Śrīla Prabhupāda possessed a degree of śraddhā in śuddha-bhakti (assured conviction in the principle of pure devotion) that glowed with an effulgence even the sun cannot match. Just as we feel warm as soon as we come into the sun’s rays, a living being immediately feels suffused by the warmth of Krishna consciousness simply by coming into respectful, receptive, proximity of our Param-Gurudeva, Śrila Prabhupāda. Just like a powerful magnet automatically aligns small filings of iron with the currents of its magnetic field, similarly, when a small jīva even stands receptively in the proximity of Param-Gurudeva Śrīla Prabhupāda, automatically he feels the magnetic flow of Prabhupāda’s feelings and thoughts rushing towards the All-Attractive magnet, Śrī Krishna, and his own thoughts and feelings automatically become aligned to that flow.
We have no need of anything else auspicious to happen to us, for we have already received the most incalculably, inconceivably auspicious prize: somehow or other we have been granted the priceless opportunity to respectfully place ourselves in proximity to A.C. Bhaktivedānta Swāmī Mahārāja. We wish for nothing else. All we pray for, fervently, is fortitude, strength, and lack of insanity, so that we can cling ever more desperately to this opportunity to stand in the glow of his divine consciousness, and feel the flow of his ”tivrena bhakti-yogena (powerful devotional link to Krishna) as it aligns our own malignant, malformed, and diseased consciousness into a pure, healthy, and blissful condition of Krishna-prema.

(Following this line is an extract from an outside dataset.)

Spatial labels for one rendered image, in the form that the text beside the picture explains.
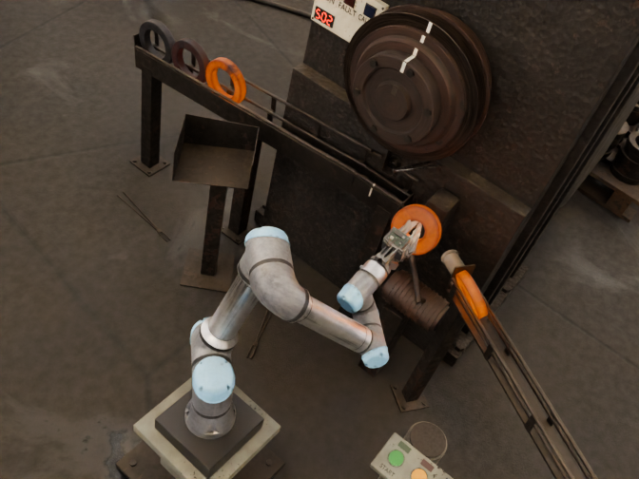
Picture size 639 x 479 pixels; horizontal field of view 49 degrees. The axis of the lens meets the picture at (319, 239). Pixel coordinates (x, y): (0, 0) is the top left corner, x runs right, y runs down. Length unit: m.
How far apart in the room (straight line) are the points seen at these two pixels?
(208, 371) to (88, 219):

”Sei mora mantra-japa” — We chant our mantras, and we study our śāstras only in the hope against hope that doing so will edify our heart and mind against the constant proclivity to be distracted from his spiritual proximity and drawn off into useless, meaningless busy-body-thoughts and deeds. We seek no other goal from our sādhanas.
The phrase “Śrīla Prabhupāda ki jaya” has become as hackneyed as the phrase “I love you.” Nonetheless a true lover can say “I love you” with full feeling and wholehearted meaning. Similarly, we hope conclude by sincerely saying, “Śrīla Prabhupāda ki jaya!”